[[ Source material, beginning ]]
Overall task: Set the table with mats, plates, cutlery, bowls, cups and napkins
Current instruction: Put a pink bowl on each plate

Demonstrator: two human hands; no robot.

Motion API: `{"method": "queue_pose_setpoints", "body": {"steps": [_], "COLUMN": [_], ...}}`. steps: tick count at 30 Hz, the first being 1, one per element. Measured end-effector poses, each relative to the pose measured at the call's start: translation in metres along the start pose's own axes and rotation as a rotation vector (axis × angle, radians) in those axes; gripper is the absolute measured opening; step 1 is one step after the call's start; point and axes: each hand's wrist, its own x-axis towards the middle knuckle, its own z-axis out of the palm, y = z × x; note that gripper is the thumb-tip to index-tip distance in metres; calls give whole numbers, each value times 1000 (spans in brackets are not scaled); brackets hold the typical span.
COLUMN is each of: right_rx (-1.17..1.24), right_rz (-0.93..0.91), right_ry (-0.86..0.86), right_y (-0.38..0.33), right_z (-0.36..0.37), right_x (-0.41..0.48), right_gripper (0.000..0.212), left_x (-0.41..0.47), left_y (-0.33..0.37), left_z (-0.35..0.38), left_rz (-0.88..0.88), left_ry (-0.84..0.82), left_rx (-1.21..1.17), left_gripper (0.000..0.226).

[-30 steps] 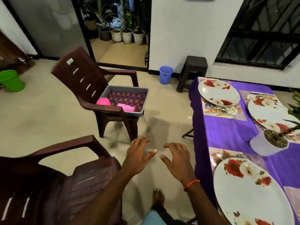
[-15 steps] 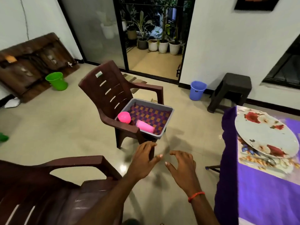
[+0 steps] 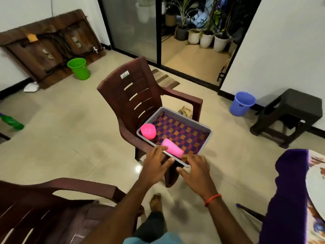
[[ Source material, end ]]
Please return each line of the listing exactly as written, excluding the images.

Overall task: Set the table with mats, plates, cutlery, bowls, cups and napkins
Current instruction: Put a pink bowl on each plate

Demonstrator: two human hands; no robot.

Motion API: `{"method": "queue_pose_setpoints", "body": {"steps": [_], "COLUMN": [_], ...}}`. steps: tick count at 30 Hz, the first being 1, one per element. Measured end-effector poses, each relative to the pose measured at the call's start: translation in metres along the start pose's own axes and rotation as a rotation vector (axis × angle, radians) in those axes; gripper is the absolute measured opening; step 1 is one step after the call's start; point and axes: each hand's wrist, its own x-axis towards the middle knuckle, its own z-axis out of the palm, y = z × x; note that gripper is the thumb-tip to index-tip distance in metres; calls give whole numbers, each value times 1000 (spans in brackets are not scaled); brackets hold the typical span.
COLUMN is each of: right_rx (-1.17..1.24), right_rz (-0.93..0.91), right_ry (-0.86..0.86), right_y (-0.38..0.33), right_z (-0.36..0.37), right_x (-0.41..0.48), right_gripper (0.000..0.212), left_x (-0.41..0.47), left_y (-0.33..0.37), left_z (-0.35..0.38), left_rz (-0.88..0.88), left_ry (-0.84..0.82), left_rx (-1.21..1.17), left_gripper (0.000..0.226).

[-30 steps] 
[-15 steps] 
[+0 steps] 

Nothing further is required of the output.